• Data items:
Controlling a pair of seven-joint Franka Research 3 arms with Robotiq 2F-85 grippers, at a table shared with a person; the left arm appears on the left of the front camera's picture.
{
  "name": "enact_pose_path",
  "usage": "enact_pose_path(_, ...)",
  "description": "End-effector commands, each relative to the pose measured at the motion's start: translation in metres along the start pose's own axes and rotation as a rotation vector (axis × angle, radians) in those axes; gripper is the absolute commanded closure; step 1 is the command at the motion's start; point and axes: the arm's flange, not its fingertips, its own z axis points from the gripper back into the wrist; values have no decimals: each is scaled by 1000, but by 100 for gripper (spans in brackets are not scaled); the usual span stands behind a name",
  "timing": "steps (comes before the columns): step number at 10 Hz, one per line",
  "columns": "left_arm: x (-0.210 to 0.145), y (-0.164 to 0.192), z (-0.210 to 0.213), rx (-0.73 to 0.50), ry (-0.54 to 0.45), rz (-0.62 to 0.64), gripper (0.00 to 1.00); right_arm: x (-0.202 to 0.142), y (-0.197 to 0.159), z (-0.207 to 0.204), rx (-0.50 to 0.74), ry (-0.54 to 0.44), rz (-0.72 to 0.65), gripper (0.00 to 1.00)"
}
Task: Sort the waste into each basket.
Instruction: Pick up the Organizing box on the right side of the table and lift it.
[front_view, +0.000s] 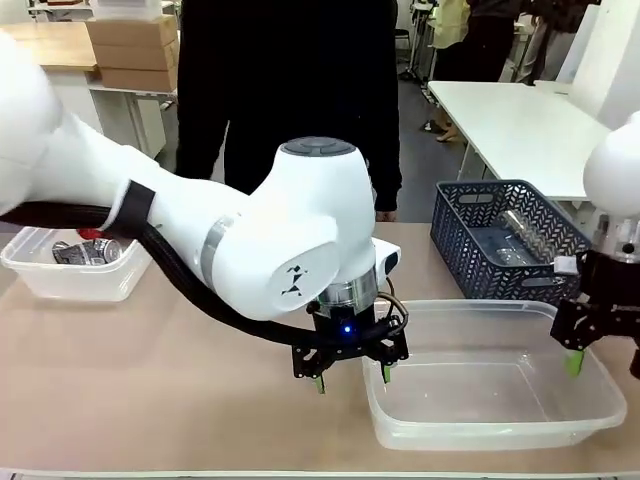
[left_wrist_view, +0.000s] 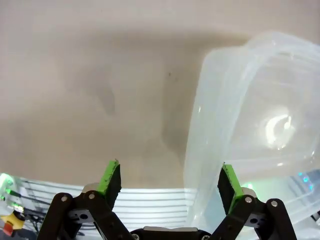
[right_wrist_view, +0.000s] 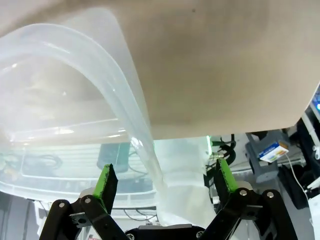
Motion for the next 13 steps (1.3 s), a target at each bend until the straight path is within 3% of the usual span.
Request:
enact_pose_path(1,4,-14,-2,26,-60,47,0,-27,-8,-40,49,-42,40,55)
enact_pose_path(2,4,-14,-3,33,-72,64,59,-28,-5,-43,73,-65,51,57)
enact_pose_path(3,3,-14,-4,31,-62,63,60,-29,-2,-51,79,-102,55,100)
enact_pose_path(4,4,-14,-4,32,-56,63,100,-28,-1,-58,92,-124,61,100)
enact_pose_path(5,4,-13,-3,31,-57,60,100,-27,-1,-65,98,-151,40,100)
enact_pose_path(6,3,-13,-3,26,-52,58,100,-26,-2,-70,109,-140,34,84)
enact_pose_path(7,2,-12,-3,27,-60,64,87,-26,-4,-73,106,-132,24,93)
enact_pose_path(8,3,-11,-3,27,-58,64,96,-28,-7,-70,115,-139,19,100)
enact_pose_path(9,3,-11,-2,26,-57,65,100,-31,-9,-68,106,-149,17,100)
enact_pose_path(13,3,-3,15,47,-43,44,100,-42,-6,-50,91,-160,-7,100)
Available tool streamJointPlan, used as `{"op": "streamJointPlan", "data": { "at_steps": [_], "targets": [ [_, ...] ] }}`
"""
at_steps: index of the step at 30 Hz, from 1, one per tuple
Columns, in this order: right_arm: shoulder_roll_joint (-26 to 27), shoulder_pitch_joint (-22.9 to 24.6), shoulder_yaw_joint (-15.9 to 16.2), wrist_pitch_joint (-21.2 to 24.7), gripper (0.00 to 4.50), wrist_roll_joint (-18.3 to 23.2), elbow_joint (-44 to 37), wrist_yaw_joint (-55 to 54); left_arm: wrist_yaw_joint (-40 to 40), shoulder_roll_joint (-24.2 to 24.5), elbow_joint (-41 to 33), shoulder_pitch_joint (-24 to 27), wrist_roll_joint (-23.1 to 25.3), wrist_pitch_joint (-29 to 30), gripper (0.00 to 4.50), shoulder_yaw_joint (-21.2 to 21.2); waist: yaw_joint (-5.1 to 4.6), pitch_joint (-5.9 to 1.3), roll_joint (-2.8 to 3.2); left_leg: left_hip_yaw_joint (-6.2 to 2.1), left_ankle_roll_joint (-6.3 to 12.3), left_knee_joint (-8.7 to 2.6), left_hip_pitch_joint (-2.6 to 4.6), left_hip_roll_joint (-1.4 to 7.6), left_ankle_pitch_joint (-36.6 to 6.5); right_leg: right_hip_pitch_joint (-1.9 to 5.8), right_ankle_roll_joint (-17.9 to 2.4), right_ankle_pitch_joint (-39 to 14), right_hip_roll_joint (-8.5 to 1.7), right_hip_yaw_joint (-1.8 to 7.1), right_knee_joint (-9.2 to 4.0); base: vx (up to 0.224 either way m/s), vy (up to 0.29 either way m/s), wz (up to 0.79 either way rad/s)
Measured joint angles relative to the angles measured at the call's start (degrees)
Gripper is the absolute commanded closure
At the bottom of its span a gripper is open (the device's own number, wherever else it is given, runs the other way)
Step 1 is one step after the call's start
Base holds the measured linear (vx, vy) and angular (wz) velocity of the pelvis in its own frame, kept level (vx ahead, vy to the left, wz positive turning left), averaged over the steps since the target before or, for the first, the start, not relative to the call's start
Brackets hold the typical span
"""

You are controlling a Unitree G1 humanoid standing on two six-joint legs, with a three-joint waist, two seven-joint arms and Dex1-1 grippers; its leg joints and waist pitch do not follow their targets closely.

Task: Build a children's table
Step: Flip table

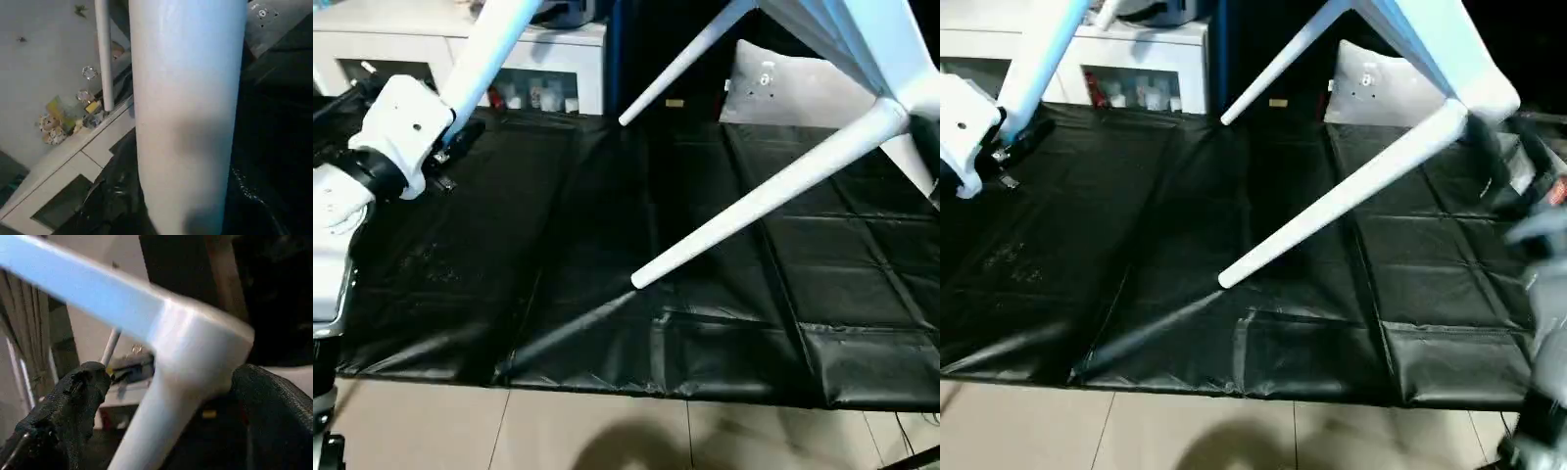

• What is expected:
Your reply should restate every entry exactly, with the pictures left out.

• Final answer:
Controlling a pair of seven-joint Franka Research 3 arms with Robotiq 2F-85 grippers, at a table shared with a person; the left arm appears on the left of the front camera's picture.
{
  "name": "enact_pose_path",
  "usage": "enact_pose_path(_, ...)",
  "description": "End-effector commands, each relative to the pose measured at the motion's start: translation in metres along the start pose's own axes and rotation as a rotation vector (axis × angle, radians) in those axes; gripper is the absolute commanded closure; step 1 is the command at the motion's start; point and axes: the arm's flange, not its fingertips, its own z axis points from the gripper back into the wrist; values have no decimals: each is scaled by 1000, but by 100 for gripper (spans in brackets are not scaled); the usual span stands behind a name",
  "timing": "steps (comes before the columns): step number at 10 Hz, one per line",
  "columns": "left_arm: x (-0.210 to 0.145), y (-0.164 to 0.192), z (-0.210 to 0.213), rx (-0.73 to 0.50), ry (-0.54 to 0.45), rz (-0.62 to 0.64), gripper (0.00 to 1.00); right_arm: x (-0.202 to 0.142), y (-0.197 to 0.159), z (-0.207 to 0.204), rx (-0.50 to 0.74), ry (-0.54 to 0.44), rz (-0.72 to 0.65), gripper (0.00 to 1.00)"
}
Task: Sort the waste into each basket.
Instruction: Pick up the Organizing box on the right side of the table and lift it.
[front_view, +0.000s] 
[left_wrist_view, +0.000s] 
[right_wrist_view, +0.000s] 
Motion for the next 13 steps (1.3 s), a target at each bend until the straight path is within 3% of the usual span.
Request:
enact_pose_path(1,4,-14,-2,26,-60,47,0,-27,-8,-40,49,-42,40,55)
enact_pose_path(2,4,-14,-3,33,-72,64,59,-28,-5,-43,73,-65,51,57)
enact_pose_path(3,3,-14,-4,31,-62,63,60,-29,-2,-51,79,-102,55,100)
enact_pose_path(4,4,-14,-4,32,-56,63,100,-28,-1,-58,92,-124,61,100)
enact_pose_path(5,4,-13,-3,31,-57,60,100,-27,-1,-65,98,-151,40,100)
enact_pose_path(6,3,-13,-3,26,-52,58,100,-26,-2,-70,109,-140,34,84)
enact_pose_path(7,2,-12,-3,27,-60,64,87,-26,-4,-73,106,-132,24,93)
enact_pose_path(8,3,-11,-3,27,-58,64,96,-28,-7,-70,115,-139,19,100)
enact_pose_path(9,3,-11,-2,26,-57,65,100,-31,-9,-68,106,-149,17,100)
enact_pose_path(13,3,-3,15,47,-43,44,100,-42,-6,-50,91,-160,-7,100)
Available tool streamJointPlan, used as `{"op": "streamJointPlan", "data": { "at_steps": [_], "targets": [ [_, ...] ] }}`
"""
at_steps: index of the step at 30 Hz, from 1, one per tuple
Columns, in this order: right_arm: shoulder_roll_joint (-26 to 27), shoulder_pitch_joint (-22.9 to 24.6), shoulder_yaw_joint (-15.9 to 16.2), wrist_pitch_joint (-21.2 to 24.7), gripper (0.00 to 4.50), wrist_roll_joint (-18.3 to 23.2), elbow_joint (-44 to 37), wrist_yaw_joint (-55 to 54); left_arm: wrist_yaw_joint (-40 to 40), shoulder_roll_joint (-24.2 to 24.5), elbow_joint (-41 to 33), shoulder_pitch_joint (-24 to 27), wrist_roll_joint (-23.1 to 25.3), wrist_pitch_joint (-29 to 30), gripper (0.00 to 4.50), shoulder_yaw_joint (-21.2 to 21.2); waist: yaw_joint (-5.1 to 4.6), pitch_joint (-5.9 to 1.3), roll_joint (-2.8 to 3.2); left_leg: left_hip_yaw_joint (-6.2 to 2.1), left_ankle_roll_joint (-6.3 to 12.3), left_knee_joint (-8.7 to 2.6), left_hip_pitch_joint (-2.6 to 4.6), left_hip_roll_joint (-1.4 to 7.6), left_ankle_pitch_joint (-36.6 to 6.5); right_leg: right_hip_pitch_joint (-1.9 to 5.8), right_ankle_roll_joint (-17.9 to 2.4), right_ankle_pitch_joint (-39 to 14), right_hip_roll_joint (-8.5 to 1.7), right_hip_yaw_joint (-1.8 to 7.1), right_knee_joint (-9.2 to 4.0); base: vx (up to 0.224 either way m/s), vy (up to 0.29 either way m/s), wz (up to 0.79 either way rad/s)
Measured joint angles relative to the angles measured at the call's start (degrees)
Gripper is the absolute commanded closure
At the bottom of its span a gripper is open (the device's own number, wherever else it is given, runs the other way)
Step 1 is one step after the call's start
Base holds the measured linear (vx, vy) and angular (wz) velocity of the pelvis in its own frame, kept level (vx ahead, vy to the left, wz positive turning left), averaged over the steps since the target before or, for the first, the start, not relative to the call's start
Brackets hold the typical span
"""

You are controlling a Unitree G1 humanoid standing on two six-joint legs, with a three-joint waist, two seven-joint arms and Dex1-1 grippers; its leg joints and waist pitch do not follow their targets closely.

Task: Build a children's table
Step: Flip table

The full answer has been given.